RECORDS PROVIDED below:
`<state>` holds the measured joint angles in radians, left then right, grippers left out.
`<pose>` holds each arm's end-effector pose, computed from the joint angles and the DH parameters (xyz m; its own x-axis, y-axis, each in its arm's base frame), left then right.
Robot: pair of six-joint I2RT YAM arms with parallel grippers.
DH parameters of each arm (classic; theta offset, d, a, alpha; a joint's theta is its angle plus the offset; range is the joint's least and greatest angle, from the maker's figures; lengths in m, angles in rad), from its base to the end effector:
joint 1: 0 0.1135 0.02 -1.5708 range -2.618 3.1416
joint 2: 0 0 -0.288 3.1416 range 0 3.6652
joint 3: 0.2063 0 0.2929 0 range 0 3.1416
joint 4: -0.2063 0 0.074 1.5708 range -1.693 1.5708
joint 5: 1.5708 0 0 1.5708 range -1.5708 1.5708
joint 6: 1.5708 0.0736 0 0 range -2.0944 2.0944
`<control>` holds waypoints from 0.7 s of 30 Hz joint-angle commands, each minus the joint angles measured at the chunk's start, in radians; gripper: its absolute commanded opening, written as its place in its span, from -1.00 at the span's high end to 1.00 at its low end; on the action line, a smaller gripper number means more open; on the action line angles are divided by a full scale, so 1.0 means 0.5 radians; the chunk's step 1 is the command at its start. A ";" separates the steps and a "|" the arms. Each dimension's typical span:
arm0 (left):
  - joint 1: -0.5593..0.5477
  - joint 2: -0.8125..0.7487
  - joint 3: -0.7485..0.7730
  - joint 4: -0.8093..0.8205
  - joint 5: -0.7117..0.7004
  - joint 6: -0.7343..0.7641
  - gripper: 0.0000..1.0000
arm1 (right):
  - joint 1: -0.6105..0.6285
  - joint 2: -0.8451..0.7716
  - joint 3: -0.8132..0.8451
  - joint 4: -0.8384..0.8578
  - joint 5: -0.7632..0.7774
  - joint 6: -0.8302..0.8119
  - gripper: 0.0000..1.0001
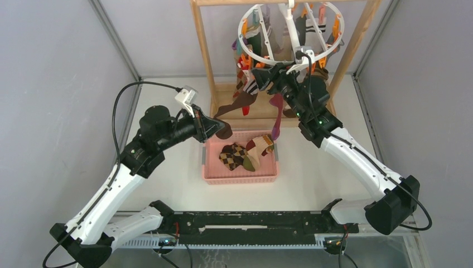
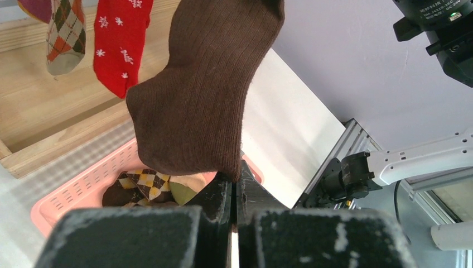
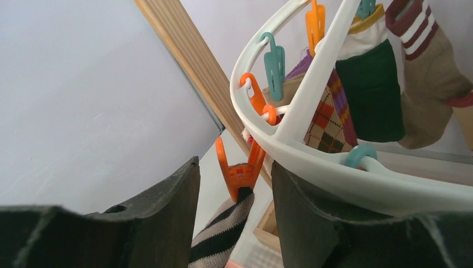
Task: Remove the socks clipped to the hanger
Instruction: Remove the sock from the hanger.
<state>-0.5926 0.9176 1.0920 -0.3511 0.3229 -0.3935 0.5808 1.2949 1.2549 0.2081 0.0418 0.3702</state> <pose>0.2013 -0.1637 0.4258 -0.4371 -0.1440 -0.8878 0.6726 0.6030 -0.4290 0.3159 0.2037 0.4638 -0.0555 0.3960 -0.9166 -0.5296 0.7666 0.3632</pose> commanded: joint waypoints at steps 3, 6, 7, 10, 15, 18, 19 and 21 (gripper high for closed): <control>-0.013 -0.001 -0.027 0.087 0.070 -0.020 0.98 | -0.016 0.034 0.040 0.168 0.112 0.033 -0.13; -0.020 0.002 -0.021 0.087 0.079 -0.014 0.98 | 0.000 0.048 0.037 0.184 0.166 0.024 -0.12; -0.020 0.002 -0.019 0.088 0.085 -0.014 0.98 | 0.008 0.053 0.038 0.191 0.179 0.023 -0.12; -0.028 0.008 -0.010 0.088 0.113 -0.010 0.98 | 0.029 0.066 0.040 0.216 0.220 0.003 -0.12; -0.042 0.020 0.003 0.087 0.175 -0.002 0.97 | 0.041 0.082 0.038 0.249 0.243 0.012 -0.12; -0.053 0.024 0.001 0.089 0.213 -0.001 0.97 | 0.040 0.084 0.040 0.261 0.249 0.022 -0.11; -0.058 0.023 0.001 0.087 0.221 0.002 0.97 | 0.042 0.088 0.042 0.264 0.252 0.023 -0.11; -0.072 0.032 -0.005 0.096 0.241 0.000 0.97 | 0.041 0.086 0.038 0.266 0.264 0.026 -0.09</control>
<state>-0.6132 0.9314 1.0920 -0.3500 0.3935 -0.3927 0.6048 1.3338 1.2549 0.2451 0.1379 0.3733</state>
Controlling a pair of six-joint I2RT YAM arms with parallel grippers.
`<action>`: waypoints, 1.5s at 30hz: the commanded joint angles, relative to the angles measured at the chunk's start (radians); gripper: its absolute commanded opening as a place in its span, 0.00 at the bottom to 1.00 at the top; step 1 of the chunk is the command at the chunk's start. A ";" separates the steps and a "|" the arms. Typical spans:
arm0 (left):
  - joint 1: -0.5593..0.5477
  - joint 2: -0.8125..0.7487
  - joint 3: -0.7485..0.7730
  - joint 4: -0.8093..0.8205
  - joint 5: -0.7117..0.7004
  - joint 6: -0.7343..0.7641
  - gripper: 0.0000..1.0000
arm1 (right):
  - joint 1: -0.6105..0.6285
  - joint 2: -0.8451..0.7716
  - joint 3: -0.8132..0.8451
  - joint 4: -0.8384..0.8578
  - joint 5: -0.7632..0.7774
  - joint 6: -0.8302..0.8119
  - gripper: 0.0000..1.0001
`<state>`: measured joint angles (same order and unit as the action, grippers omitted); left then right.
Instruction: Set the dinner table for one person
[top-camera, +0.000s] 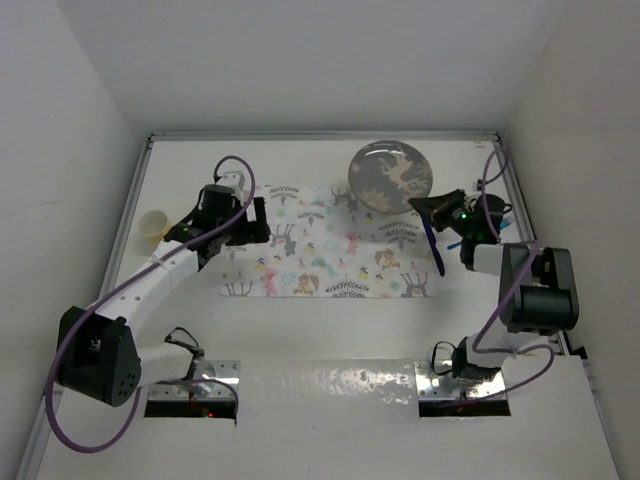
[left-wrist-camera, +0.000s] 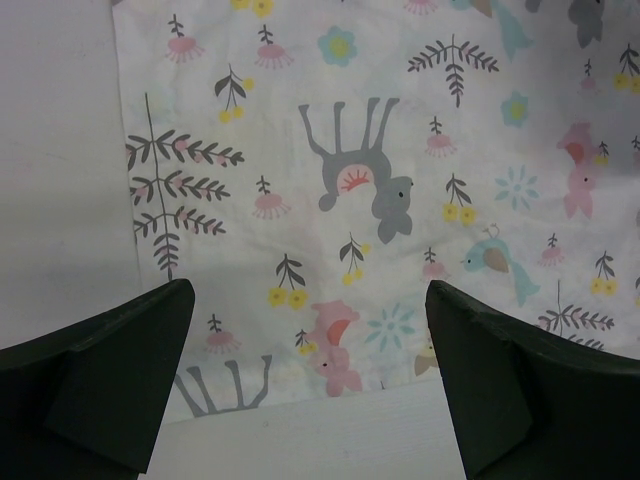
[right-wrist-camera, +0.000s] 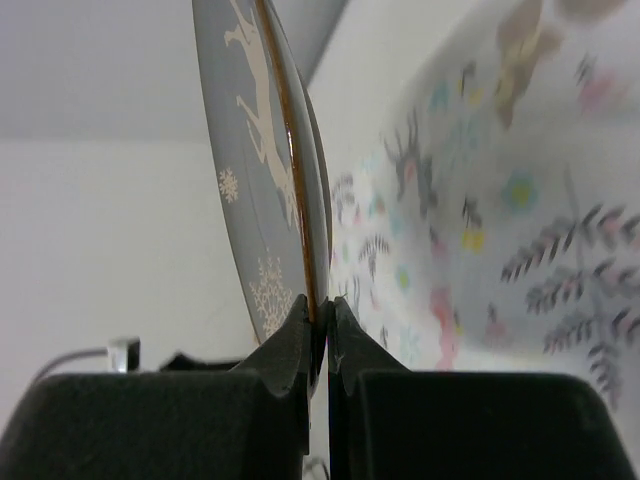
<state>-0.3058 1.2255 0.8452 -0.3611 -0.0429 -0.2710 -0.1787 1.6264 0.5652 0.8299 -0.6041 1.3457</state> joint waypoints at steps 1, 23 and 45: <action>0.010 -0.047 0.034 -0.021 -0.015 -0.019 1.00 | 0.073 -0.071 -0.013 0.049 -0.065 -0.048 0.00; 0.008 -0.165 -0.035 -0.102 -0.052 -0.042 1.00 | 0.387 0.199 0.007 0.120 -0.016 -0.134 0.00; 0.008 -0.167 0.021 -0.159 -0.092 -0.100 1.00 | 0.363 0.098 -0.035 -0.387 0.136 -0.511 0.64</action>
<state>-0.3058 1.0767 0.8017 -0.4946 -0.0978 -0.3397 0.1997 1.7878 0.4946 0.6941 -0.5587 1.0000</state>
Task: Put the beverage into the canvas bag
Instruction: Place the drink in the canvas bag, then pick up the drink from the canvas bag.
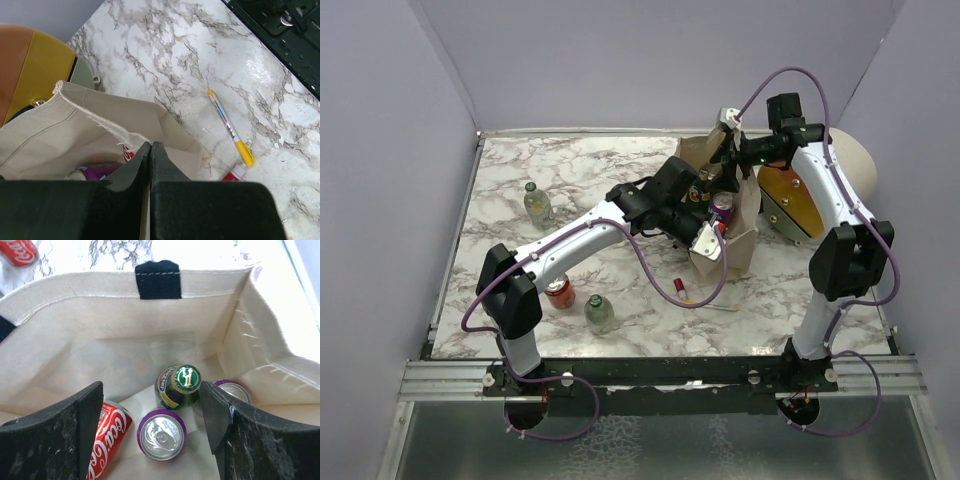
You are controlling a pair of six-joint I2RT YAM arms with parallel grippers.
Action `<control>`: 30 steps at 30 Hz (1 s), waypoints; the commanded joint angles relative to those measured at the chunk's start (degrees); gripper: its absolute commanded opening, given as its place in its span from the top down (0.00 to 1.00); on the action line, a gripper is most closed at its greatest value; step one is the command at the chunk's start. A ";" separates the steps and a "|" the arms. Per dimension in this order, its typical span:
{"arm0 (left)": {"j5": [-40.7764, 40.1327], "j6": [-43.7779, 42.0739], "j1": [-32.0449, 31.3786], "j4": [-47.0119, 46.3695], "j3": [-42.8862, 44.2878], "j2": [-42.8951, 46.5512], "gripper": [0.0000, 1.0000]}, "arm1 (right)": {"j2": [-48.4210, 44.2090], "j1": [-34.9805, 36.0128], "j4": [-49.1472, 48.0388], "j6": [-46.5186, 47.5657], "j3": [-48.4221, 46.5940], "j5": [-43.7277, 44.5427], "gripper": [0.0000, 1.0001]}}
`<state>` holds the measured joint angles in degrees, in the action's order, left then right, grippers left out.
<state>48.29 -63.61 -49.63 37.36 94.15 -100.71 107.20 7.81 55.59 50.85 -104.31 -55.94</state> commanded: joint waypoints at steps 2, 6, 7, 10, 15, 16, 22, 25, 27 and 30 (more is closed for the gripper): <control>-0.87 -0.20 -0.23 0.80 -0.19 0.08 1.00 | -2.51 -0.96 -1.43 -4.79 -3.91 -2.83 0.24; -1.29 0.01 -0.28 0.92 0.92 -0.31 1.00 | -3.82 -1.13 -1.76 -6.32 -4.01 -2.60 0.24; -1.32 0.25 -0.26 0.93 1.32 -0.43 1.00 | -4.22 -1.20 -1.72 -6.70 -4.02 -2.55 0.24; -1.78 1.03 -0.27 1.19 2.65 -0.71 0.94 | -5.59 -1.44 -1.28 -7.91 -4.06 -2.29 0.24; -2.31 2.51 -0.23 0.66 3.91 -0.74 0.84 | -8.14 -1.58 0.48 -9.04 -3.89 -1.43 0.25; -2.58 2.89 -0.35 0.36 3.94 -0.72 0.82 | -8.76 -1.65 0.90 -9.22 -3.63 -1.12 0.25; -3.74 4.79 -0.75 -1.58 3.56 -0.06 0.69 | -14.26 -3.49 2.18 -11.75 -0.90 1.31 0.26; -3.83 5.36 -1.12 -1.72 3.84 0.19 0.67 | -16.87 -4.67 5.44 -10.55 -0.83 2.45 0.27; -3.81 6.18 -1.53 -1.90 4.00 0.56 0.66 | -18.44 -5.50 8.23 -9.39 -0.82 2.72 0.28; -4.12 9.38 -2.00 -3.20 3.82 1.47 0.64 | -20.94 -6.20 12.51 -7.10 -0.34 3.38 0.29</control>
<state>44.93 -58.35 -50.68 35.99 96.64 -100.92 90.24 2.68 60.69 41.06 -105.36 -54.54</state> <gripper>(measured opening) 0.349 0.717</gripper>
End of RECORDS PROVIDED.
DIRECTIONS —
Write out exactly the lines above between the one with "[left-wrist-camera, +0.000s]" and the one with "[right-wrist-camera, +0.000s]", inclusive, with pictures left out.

SOLUTION TO THIS PROBLEM —
[left-wrist-camera, +0.000s] 
[right-wrist-camera, +0.000s] 

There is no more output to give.